#529 closed enhancement (fixed)

add alert severity to real-time event log monitoring

Reported by: mikep Owned by: mickem
Priority: 1 Milestone: 0.4.1
Component: CheckEventlog Version: 0.4.0
Severity: Feature Requests Keywords:
Cc:

Description

Hello. I believe it would be very valuable to add the ability to specify what alert level will be sent when a real-time event log filter matches.

This would allow greater control over the state returned to Nagios and will allow for resolved problems to return an OK status immediately.

I'm thinking that maybe you can add a parameter like AlertSeverity? that could be specified in the config section of each filter.
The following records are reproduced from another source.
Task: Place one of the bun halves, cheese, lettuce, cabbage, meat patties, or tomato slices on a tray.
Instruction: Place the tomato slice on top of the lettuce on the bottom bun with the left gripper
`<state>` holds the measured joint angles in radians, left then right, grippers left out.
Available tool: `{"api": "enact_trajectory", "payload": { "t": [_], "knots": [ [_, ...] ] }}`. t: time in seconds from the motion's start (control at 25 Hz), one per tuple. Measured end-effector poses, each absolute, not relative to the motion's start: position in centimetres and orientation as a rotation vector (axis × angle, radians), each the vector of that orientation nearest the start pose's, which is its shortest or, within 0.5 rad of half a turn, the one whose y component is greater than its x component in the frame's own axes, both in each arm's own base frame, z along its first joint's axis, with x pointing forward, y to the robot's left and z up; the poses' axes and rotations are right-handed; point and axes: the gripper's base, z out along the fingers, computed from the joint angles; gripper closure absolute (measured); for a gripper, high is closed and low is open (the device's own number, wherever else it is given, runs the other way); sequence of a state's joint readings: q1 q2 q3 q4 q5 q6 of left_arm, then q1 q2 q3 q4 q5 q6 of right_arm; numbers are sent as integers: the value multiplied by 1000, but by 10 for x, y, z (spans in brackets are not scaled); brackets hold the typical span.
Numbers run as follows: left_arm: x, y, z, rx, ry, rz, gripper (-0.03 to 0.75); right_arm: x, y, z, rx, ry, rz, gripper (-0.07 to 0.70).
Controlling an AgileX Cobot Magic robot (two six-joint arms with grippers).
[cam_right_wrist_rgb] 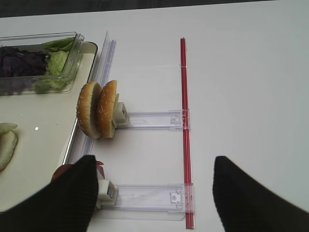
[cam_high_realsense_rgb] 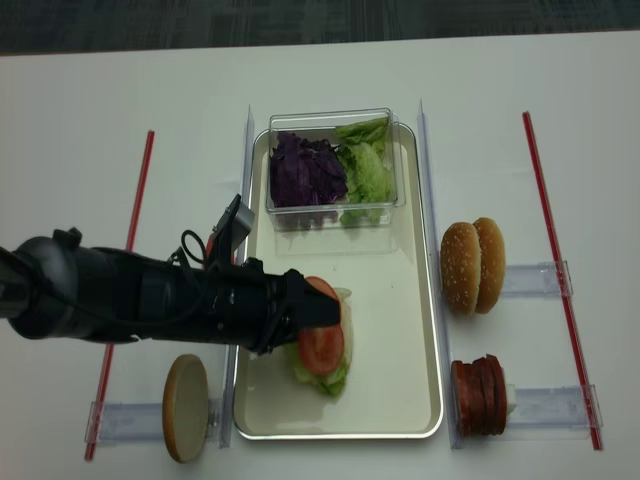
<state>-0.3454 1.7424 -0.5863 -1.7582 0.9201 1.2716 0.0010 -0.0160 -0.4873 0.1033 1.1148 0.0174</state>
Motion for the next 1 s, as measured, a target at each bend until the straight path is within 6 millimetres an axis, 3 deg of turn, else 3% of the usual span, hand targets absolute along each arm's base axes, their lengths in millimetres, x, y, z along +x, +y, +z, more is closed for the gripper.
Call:
{"api": "enact_trajectory", "payload": {
  "t": [1.0],
  "knots": [
    [235, -158, 147, 203, 2690, -1387, 302, -8, 8, 270, -1, 2093, 130, 106]
  ]
}}
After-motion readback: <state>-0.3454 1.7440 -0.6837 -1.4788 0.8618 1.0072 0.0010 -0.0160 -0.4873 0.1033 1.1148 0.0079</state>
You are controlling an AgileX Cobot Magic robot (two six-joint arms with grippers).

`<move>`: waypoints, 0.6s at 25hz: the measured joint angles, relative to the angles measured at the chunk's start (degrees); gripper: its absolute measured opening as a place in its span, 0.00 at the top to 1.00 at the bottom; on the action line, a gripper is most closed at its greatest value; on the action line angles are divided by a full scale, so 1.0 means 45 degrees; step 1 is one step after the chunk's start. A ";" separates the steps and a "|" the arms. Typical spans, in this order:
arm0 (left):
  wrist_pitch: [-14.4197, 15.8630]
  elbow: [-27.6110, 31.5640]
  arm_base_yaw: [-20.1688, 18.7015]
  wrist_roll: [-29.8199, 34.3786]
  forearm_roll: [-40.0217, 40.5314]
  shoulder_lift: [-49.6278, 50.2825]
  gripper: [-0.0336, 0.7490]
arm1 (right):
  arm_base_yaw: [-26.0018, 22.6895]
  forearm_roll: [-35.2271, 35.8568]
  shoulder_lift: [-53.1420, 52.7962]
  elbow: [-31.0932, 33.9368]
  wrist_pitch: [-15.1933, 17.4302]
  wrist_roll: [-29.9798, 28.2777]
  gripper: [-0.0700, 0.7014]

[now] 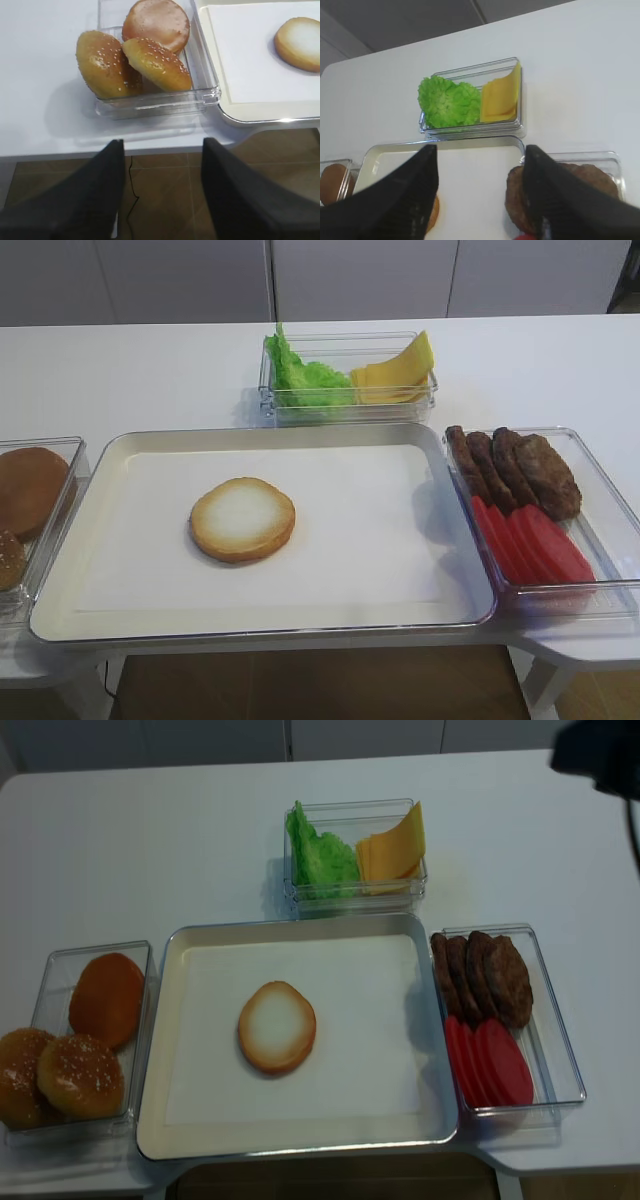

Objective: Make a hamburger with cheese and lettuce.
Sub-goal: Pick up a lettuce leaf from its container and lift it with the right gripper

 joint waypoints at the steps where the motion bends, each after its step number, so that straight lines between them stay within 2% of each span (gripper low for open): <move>1: 0.0000 0.0000 0.0000 0.0000 0.0000 0.0000 0.49 | 0.0364 -0.0139 0.0571 -0.0434 -0.0024 0.0000 0.38; 6: 0.0000 0.0000 0.0000 0.0000 0.0000 0.0000 0.49 | 0.2090 -0.0722 0.3314 -0.2383 -0.0375 0.0258 0.38; 9: 0.0000 0.0000 0.0000 0.0000 0.0000 0.0000 0.49 | 0.2963 -0.0868 0.4910 -0.3365 -0.0836 0.0258 0.38; 12: 0.0000 0.0000 0.0000 0.0000 0.0000 0.0000 0.49 | 0.3520 -0.0867 0.6424 -0.4332 -0.1290 0.0258 0.38; 15: 0.0000 0.0000 0.0000 0.0000 0.0000 0.0000 0.49 | 0.3882 -0.0867 0.7878 -0.5448 -0.1453 0.0258 0.38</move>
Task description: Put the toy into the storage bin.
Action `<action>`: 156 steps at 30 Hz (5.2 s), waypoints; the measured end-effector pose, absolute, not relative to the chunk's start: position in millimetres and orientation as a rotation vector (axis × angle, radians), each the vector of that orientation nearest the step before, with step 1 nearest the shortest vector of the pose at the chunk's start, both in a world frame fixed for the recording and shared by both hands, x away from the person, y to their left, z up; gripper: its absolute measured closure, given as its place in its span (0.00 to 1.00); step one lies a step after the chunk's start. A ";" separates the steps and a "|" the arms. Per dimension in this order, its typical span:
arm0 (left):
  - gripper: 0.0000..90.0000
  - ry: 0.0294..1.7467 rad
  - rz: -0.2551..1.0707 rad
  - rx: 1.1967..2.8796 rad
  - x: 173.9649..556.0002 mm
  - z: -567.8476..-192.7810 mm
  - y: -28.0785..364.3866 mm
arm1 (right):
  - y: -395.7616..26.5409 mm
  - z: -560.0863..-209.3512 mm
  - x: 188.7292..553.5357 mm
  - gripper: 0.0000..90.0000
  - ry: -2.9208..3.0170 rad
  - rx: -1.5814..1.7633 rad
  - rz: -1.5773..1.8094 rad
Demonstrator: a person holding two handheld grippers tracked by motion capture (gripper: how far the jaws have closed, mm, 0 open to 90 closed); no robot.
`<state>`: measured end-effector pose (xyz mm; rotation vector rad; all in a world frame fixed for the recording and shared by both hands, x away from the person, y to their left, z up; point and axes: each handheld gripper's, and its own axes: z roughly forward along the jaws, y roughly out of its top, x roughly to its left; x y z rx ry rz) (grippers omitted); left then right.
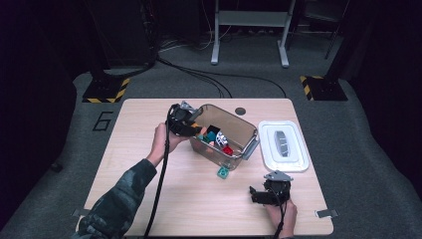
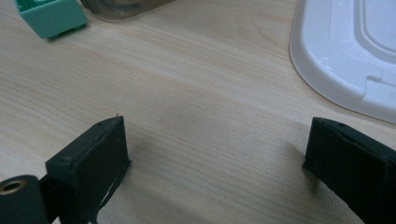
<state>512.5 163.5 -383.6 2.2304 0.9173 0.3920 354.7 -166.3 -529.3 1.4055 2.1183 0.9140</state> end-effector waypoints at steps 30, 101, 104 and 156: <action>0.16 0.853 0.372 2.120 420.9 -430.0 175.2 | -166.5 -529.3 354.6 0.06 2.118 1.405 0.914; 0.66 0.830 0.284 2.121 393.6 -505.7 114.0 | -165.9 -529.4 354.4 0.06 2.107 1.416 0.918; 0.66 0.823 0.292 2.122 393.0 -499.9 122.3 | -165.9 -529.3 354.3 0.06 2.108 1.416 0.918; 0.66 0.948 0.532 2.039 455.9 -377.5 230.2 | -165.8 -529.3 354.4 0.06 2.109 1.416 0.919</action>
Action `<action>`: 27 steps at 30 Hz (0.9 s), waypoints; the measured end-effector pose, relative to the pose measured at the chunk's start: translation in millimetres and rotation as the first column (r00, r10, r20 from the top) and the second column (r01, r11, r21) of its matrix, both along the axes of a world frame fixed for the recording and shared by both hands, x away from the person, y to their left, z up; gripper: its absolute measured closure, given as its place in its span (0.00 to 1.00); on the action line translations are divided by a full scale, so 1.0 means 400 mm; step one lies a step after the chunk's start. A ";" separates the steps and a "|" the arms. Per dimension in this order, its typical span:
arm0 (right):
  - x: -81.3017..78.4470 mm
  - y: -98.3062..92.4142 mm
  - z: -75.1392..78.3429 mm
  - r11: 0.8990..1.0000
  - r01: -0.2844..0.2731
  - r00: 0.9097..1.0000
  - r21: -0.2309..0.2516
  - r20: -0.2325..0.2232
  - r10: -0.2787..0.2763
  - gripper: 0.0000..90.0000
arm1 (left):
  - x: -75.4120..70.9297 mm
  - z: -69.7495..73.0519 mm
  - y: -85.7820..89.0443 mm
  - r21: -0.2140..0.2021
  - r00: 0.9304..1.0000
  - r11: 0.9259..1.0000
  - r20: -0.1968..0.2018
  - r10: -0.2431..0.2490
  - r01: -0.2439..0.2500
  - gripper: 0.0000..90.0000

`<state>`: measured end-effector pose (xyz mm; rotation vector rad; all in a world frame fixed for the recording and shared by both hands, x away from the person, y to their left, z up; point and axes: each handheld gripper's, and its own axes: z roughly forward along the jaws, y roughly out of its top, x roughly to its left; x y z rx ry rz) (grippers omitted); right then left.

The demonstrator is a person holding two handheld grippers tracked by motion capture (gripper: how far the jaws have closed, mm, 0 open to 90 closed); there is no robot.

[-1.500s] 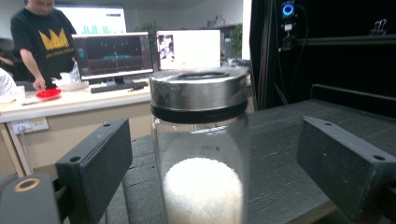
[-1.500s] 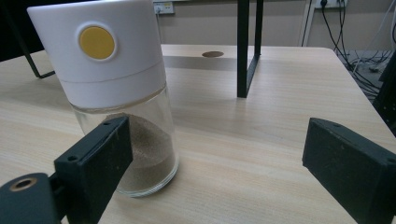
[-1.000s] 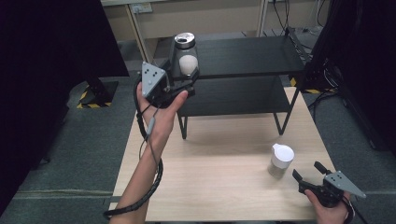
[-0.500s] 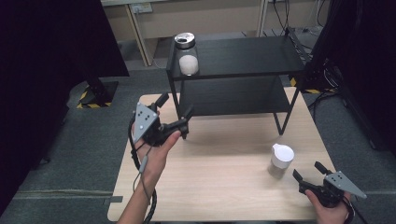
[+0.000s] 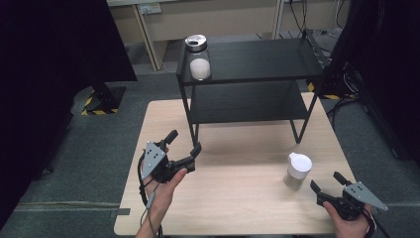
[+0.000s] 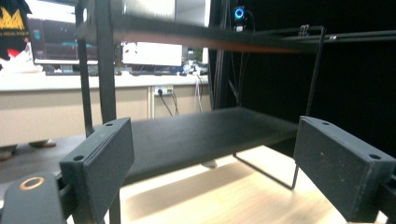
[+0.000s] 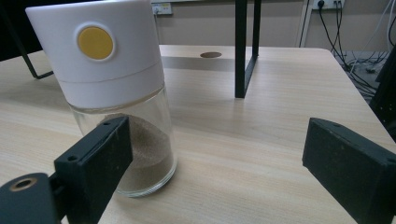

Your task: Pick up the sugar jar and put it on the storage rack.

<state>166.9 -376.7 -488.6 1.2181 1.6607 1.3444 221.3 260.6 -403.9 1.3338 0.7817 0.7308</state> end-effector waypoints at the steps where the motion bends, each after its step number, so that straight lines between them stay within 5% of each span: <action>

Maybe something like the following?

[/settings/eventlog/real-time/filters]
Test App1=AlertSeverity = 0 id = 1000 AND source = 'Test App1'
Test App1=AlertSeverity = 1 id = 1100 AND source = 'Test App1'
Test App1=AlertSeverity = 2 id = 1200 AND source = 'Test App1'


I'm not sure if that is the best example of how it could work, but I think it shows that I want to attach different severities to different filters for the same service.

Thanks!

Change History (13)

comment:1 Changed 13 months ago by mickem

Not sure I follow... I would hazzard a guess though:

[/settings/eventlog/real-time/filters/test app 1 warning]
state=warning
filter=id = 1000 AND source = 'Test App1'
[/settings/eventlog/real-time/filters/test app 1 error]
state=error
filter=id = 1000 AND source = 'Test App1'

Question is if this becomes to complicated to configure though... perhaps better to have some other mechanism?

Michael Medin

comment:2 Changed 13 months ago by mikep

Yes, I'm not clear on the best way to have the configuration settings work. But I stand by the great value of the capability.

With a normal polling monitor, like CPU usage, we can define warning and critical values. When it is run on its interval, you always get back an ok, warn, or crit. This enables it to reset its state, if the value changes before the next poll interval.

With real-time monitoring, I want to have a similar capability in real-time.

For example, I have an application that connects to a DB.

If that connection takes longer than 5 seconds, I write a specific event message to the event log with an id of 1100. The app is working, but the delay could impact the user experience.

If the connection completely fails, I write a specific event message to the event log with a different id of 1200. This means I need to address it immediately.

If the app can connect to the DB successfully again, I write an event message with an id of 1000. This tells me that everything is working again.

To reflect the health of the app in Nagios, I have created a service named 'Test App1'.

So, I would like to be able to create nscp real-time filters that send back ok, warn, or crit for my service, based on matching the id 1000, 1100, or 1200 respectively.

I haven't looked closely at how you have implemented the real-time filters, but I had thought you were creating a list. It seems like that would still work, since the different state filters for a single service would not have identical filter values.

Thanks.

mikep

comment:3 Changed 12 months ago by mickem

This is what I am looking at now (ish):

...
; Definitation for real time filter: default
[/settings/eventlog/real-time/filters/default]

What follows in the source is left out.